Initially, my motive was to just raise awareness. I didn’t expect the response. I had friends message me asking what the issue was and how they could help. People I did not know shared what I posted and encouraged me to keep posting. My actions also started conversations among other Malayalis I knew. Since they were also sharing information, we exchanged resources, checked in on each other’s families and supported each other’s initiatives regarding donation drives and contact sharing.
Then something powerful happened. International and Indian media networks, seeing the attention the floods were gathering, started reporting on the disaster. Donations to the Chief Minister’s fund collected over 100 million USD. Malayali diaspora across the world set up donation drives that collected money and essentials to be shipped back to affected communities. I was overjoyed when the UAE government offered to help, because of the impact that the Malayali community has had in the UAE.
In their helplessness, Malayali diaspora rose together to support Kerala through social media and online donations. We could not do anything directly but our presence on social media had a tangible impact. I remember thinking at the time: what space was I afraid of taking? The little public space I took up on social media was mine to use in any way. To be afraid of even using it was to keep silent all the time and be worried about what others would think; that was me refusing myself the right to use my own rightful space. To stay silent was to stay compliant.

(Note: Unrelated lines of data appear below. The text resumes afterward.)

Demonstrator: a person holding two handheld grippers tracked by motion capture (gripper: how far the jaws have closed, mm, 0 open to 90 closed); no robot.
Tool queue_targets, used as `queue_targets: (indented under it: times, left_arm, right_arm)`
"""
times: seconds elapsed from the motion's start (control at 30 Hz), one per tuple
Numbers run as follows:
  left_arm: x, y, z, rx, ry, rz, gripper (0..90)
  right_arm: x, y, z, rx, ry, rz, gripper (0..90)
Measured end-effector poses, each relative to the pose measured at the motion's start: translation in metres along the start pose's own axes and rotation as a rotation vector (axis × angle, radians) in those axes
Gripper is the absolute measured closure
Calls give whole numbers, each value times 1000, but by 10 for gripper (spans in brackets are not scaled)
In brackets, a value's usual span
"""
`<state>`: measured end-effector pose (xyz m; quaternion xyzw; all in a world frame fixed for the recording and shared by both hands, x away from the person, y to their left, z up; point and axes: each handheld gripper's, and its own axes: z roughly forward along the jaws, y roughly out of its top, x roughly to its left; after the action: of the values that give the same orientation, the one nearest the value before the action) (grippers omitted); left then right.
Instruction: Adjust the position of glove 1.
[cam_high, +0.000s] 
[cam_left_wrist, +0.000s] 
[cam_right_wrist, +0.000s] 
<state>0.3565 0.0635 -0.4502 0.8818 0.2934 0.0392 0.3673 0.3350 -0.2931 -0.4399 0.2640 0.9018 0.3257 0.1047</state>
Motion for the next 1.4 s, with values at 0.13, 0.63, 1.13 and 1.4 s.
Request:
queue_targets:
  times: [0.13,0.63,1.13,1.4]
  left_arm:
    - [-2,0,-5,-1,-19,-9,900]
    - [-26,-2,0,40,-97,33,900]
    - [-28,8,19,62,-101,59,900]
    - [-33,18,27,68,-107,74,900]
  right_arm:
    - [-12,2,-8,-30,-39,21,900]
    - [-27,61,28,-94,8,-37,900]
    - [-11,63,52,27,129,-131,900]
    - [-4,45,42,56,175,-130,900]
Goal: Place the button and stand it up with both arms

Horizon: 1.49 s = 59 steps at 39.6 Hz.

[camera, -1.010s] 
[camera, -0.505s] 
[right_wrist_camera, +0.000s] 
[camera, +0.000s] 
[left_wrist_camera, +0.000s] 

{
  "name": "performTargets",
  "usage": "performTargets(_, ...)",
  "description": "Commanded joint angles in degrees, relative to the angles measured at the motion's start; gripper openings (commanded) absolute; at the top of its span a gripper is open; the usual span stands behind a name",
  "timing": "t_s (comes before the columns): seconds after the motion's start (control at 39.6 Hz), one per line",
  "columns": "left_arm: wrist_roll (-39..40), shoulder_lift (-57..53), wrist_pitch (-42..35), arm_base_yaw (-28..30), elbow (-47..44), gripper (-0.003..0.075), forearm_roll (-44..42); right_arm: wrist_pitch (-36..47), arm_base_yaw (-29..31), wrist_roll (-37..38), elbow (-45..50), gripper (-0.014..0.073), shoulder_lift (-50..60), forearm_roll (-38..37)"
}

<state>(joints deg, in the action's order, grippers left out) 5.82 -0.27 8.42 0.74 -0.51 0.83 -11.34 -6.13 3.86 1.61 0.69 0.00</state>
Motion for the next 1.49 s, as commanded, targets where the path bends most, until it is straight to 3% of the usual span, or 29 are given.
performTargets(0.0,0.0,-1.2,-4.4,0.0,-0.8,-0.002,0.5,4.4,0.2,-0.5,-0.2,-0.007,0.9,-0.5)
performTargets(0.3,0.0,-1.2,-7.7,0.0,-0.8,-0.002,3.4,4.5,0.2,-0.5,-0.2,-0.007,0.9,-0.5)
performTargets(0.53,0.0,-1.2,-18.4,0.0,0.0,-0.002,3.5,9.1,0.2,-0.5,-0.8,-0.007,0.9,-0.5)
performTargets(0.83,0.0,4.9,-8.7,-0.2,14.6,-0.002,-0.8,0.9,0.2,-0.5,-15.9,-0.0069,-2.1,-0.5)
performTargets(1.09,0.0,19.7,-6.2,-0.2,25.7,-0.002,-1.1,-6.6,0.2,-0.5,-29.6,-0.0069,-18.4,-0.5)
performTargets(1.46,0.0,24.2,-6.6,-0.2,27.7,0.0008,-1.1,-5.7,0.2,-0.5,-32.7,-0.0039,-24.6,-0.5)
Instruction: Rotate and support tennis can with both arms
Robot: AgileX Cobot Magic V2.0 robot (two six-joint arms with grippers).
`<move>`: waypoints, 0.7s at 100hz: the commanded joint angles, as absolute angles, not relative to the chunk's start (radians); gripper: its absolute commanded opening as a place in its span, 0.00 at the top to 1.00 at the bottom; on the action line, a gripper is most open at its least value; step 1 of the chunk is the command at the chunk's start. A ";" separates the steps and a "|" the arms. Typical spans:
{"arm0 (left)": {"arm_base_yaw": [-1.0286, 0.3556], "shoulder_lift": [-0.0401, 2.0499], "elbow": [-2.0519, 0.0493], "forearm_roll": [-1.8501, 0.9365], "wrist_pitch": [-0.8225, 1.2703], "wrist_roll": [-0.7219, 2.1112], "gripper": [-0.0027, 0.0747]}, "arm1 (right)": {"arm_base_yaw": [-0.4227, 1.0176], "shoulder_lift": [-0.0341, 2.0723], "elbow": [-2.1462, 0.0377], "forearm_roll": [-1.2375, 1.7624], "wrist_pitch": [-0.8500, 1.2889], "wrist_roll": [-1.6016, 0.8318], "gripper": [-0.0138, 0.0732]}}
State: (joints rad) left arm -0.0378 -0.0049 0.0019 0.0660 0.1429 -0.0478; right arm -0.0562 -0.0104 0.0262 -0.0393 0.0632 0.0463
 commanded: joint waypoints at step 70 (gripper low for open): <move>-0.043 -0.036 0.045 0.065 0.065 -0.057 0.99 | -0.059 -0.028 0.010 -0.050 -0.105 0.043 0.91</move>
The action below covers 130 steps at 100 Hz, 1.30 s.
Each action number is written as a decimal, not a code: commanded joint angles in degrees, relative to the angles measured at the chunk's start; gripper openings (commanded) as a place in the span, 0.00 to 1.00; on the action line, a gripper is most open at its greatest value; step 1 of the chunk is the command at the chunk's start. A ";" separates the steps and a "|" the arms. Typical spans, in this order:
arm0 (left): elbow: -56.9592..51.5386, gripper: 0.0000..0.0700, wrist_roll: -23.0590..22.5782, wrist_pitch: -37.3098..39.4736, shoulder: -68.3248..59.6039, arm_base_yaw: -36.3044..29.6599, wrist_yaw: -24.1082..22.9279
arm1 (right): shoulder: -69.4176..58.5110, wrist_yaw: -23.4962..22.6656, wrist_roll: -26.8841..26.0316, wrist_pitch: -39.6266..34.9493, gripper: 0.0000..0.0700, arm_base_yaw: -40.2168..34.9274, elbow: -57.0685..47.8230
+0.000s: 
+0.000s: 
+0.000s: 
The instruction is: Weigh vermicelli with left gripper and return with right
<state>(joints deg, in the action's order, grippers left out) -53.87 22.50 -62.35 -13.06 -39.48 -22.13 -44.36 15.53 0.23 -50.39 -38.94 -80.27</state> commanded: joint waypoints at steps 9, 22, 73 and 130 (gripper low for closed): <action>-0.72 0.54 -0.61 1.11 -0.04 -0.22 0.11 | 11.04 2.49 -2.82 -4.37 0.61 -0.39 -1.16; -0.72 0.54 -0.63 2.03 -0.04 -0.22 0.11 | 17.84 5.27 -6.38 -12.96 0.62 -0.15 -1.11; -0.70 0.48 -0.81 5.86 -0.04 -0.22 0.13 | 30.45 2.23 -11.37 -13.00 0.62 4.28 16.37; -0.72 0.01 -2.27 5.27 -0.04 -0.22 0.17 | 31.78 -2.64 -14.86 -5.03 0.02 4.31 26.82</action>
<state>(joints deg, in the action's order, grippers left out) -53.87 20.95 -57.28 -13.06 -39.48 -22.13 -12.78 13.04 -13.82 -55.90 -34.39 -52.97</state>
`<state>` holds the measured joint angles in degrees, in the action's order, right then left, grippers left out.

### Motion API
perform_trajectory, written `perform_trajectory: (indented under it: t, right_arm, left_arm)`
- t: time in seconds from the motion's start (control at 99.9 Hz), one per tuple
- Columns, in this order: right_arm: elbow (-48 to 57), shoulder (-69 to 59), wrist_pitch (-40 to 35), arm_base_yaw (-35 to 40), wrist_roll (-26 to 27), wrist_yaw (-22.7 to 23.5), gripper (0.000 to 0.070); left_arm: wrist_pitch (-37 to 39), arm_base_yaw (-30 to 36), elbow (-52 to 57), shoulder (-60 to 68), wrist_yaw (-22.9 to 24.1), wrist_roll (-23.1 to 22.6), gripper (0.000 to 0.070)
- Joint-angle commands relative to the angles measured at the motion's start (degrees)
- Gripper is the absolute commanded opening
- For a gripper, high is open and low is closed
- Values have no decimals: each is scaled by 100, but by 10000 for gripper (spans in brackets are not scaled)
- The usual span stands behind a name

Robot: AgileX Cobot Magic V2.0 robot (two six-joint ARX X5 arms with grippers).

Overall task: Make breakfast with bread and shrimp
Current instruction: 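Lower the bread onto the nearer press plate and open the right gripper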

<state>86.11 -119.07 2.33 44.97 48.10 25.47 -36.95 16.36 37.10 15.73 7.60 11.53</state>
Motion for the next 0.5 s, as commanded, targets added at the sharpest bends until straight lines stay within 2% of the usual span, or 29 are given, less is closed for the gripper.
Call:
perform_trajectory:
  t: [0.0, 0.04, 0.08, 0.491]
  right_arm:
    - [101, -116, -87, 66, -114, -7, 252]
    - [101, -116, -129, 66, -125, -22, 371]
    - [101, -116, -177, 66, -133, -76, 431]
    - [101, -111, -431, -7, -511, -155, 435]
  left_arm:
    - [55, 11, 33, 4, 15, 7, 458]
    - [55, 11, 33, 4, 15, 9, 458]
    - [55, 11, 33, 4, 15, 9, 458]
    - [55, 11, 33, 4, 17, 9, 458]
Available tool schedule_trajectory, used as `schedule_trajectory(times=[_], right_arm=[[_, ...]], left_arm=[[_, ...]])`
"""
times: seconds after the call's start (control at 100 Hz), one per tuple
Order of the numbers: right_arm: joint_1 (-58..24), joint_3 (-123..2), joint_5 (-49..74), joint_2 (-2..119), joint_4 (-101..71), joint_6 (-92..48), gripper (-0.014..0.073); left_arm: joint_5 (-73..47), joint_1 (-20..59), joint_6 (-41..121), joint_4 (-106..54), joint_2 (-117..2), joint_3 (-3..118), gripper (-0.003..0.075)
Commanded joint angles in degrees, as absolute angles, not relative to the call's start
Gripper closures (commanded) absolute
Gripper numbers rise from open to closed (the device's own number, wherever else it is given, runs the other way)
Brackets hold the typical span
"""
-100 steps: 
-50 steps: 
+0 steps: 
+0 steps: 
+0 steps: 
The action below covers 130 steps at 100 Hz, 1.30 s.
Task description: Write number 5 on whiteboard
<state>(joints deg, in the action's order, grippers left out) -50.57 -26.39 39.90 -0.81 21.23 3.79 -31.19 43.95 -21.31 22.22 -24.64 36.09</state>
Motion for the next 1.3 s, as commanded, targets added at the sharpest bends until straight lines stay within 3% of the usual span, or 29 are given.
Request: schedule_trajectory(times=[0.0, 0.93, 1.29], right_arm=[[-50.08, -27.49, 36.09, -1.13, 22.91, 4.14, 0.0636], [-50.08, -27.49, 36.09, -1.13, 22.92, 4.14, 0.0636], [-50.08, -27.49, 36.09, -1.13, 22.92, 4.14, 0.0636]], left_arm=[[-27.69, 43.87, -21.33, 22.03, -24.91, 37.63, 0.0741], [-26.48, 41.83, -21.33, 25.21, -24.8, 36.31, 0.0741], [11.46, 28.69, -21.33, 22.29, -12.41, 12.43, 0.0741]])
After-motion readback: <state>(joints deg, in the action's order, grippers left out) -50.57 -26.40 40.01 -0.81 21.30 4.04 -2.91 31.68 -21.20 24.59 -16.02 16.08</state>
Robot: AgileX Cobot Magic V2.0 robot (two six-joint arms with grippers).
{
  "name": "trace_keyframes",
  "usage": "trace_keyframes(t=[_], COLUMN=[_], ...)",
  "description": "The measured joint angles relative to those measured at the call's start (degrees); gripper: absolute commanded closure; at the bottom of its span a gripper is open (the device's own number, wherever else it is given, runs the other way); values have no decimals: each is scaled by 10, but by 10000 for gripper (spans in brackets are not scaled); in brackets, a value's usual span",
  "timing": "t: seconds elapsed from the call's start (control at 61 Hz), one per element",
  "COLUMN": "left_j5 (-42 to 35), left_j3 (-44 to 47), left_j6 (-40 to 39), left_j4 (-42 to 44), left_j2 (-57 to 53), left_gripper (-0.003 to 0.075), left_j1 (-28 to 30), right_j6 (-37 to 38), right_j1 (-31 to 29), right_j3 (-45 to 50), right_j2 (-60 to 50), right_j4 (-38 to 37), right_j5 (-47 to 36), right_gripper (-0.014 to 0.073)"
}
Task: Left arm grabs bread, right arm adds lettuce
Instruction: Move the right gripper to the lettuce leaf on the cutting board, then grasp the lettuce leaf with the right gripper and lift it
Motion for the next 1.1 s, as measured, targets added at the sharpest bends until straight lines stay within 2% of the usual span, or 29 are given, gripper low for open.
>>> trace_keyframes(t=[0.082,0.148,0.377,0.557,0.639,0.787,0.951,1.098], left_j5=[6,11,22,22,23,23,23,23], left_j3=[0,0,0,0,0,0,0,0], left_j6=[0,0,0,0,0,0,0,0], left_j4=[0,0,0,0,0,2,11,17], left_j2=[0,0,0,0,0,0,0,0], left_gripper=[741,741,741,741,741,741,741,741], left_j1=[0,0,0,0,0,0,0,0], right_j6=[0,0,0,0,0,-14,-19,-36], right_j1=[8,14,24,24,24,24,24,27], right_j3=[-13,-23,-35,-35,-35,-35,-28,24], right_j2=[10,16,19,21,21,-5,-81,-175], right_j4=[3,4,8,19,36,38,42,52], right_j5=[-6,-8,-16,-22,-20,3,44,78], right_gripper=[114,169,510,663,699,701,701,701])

Towards the end of the efforts, I made several posts on my Instagram story to give my last words on the issue. I told people that they could keep helping and asking me questions.
The entire situation has made me reevaluate a lot of my stances on many issues. I was the kind of person who was selective on what I shared online, and I often avoided posting a lot because I felt like I was taking up too much space, whether I was allowed to or not. After the Kerala floods, I realised how important my online presence can be if I chose to utilize it properly. In a time where one voice willing to speak out in public can change our world, I allowed myself the choice to use my voice, and to use it responsibly.